◆ **Action item**
Which lines of the records below contain the word "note"? Report each of them in full.

Study material Block Start

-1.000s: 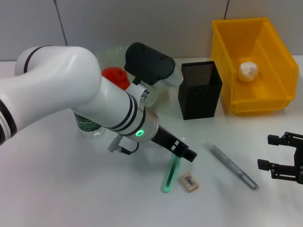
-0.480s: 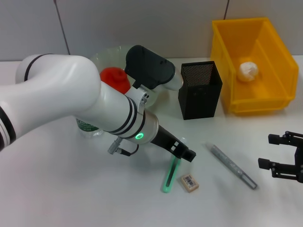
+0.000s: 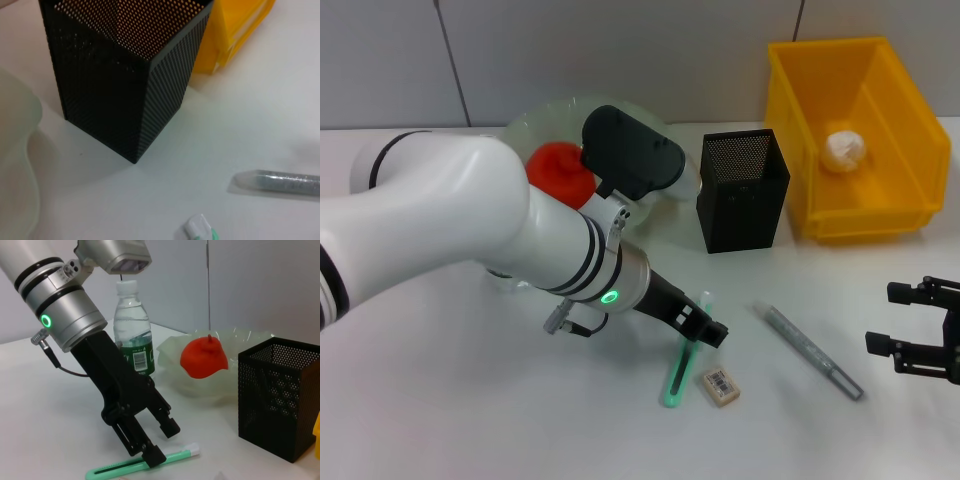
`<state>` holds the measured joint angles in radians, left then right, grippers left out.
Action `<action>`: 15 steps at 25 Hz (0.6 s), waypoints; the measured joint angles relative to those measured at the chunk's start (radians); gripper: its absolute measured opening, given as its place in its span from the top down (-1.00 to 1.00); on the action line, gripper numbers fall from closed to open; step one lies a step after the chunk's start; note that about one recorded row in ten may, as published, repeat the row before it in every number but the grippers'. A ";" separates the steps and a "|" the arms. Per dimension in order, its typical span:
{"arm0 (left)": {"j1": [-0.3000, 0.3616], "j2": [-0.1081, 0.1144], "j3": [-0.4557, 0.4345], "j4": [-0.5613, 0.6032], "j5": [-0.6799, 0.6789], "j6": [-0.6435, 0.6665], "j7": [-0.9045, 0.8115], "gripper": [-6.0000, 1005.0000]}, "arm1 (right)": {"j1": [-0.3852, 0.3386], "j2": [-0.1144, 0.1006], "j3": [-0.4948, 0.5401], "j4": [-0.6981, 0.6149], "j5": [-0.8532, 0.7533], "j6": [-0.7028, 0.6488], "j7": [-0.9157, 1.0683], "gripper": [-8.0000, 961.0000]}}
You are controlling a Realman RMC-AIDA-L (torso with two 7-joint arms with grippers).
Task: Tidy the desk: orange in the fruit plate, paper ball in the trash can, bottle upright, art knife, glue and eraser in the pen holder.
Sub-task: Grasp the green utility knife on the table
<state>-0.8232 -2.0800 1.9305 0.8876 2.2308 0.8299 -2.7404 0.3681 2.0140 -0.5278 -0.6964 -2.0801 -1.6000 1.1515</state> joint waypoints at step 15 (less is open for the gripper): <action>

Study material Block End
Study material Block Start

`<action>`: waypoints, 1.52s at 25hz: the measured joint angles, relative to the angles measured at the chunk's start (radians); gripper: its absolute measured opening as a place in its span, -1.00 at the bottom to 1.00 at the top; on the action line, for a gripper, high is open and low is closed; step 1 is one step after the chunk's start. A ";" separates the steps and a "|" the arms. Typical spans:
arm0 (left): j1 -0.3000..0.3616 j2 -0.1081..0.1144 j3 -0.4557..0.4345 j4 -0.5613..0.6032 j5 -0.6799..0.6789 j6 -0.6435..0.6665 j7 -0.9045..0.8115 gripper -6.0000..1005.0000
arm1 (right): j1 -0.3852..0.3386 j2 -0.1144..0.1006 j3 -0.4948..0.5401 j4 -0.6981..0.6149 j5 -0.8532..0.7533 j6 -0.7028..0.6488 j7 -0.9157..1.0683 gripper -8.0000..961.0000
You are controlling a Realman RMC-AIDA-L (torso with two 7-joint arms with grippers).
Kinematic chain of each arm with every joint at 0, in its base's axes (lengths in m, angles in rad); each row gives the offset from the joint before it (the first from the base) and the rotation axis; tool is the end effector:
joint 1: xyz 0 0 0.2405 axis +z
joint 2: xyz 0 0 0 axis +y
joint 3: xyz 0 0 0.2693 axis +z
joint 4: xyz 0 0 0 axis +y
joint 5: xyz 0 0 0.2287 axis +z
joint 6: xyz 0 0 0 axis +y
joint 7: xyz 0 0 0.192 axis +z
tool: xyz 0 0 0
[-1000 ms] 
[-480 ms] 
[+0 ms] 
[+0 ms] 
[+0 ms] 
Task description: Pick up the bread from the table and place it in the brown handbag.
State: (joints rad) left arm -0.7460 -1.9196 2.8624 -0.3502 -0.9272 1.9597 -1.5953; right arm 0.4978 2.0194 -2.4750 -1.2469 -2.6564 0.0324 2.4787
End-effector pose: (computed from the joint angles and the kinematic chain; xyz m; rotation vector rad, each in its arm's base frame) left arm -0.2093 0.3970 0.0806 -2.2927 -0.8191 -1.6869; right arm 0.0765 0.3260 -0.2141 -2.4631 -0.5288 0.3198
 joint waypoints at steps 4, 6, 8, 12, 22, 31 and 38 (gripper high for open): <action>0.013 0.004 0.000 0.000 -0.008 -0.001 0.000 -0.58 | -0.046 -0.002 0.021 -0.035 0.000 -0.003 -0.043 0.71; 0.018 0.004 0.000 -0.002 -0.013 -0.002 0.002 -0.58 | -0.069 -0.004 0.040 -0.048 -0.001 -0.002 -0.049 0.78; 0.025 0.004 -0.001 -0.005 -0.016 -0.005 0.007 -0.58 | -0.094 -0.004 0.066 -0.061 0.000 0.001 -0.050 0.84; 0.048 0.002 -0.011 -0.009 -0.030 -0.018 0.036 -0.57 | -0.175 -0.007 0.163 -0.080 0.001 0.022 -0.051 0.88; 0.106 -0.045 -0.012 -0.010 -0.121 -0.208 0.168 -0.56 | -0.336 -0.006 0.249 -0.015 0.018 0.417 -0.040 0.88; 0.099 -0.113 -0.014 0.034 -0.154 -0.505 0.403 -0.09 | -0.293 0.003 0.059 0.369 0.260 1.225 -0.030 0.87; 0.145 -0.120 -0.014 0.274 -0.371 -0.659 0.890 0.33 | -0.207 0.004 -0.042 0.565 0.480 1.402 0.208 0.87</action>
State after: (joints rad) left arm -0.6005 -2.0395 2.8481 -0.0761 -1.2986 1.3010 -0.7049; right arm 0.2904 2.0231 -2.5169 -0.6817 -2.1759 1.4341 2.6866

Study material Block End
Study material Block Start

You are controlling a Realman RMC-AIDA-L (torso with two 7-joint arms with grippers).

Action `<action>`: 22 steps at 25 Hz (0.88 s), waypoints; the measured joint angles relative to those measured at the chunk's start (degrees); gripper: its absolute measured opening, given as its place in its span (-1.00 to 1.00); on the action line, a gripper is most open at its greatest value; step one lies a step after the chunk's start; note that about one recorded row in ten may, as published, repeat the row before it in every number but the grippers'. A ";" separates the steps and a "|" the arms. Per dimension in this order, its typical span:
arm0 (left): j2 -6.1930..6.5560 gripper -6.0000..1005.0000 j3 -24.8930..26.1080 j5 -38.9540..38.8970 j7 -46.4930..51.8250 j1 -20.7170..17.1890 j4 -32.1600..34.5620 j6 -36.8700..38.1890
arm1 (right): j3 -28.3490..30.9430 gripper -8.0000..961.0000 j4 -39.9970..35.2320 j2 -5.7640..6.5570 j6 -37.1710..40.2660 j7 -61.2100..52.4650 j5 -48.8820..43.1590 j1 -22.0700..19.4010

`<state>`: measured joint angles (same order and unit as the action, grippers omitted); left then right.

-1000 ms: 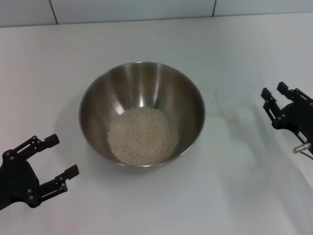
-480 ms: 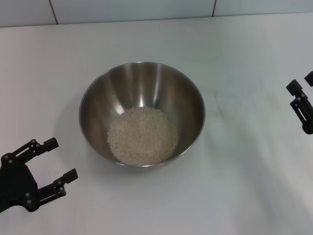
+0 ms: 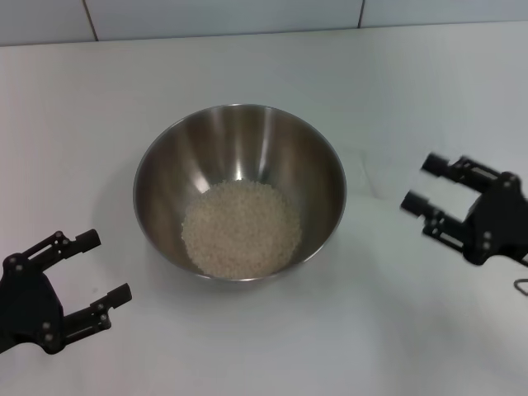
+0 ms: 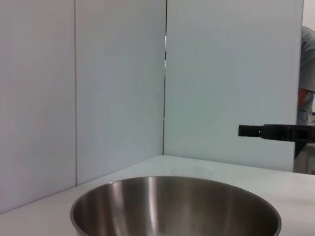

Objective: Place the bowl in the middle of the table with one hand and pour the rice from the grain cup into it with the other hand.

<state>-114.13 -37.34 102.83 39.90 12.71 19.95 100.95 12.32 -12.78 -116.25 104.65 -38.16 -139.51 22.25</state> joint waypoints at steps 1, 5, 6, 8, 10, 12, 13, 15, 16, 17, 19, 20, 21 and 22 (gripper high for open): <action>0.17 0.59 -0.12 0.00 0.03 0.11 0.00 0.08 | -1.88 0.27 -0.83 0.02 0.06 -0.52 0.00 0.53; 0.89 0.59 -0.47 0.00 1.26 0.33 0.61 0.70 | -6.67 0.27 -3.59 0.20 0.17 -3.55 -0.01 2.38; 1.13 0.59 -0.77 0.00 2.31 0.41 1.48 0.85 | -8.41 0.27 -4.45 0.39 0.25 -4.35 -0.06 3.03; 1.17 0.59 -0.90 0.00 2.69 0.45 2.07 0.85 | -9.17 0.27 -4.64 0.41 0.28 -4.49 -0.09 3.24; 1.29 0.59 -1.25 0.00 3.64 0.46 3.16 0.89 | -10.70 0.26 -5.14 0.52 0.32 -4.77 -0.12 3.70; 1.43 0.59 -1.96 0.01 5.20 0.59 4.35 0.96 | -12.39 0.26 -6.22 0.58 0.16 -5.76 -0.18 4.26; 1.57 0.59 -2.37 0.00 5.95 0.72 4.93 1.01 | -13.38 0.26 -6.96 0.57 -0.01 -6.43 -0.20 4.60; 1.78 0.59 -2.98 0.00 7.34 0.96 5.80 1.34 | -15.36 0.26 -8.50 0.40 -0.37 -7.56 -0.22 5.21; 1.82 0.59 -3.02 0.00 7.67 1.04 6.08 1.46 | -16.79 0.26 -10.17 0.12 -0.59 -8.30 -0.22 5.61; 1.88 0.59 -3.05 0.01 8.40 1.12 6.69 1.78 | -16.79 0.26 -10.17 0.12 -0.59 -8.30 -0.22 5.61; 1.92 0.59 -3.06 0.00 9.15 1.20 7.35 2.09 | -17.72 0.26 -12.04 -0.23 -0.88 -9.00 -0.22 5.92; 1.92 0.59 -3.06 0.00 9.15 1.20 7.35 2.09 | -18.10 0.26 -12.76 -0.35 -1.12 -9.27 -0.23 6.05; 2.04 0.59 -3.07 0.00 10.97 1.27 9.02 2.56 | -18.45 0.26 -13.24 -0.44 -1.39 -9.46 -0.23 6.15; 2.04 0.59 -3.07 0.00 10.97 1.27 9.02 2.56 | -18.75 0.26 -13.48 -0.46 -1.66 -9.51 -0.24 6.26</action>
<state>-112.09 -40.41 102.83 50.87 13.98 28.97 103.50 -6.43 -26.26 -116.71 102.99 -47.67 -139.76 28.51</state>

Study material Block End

◆ **Written solution**
Action `<action>`: 15 steps at 25 Hz (0.6 s), waypoints; the measured joint angles relative to those measured at the chunk's start (radians); gripper: its absolute measured opening, given as its place in its span from the top down (-1.00 to 1.00); on the action line, gripper numbers fall from closed to open; step one lies a step after the chunk's start; note that about one recorded row in ten may, as published, repeat the row before it in every number but the grippers'. A ";" separates the steps and a "|" the arms. Per dimension in order, its typical span:
Action `<action>`: 22 steps at 25 Hz (0.88 s), waypoints; the measured joint angles relative to those measured at the chunk's start (degrees); gripper: its absolute measured opening, given as its place in its span (-1.00 to 1.00); on the action line, a gripper is most open at its greatest value; step one lies a step after the chunk's start; note that about one recorded row in ten may, as published, repeat the row before it in every number but the grippers'. A ";" separates the steps and a "|" the arms. Per dimension in this order, its typical span:

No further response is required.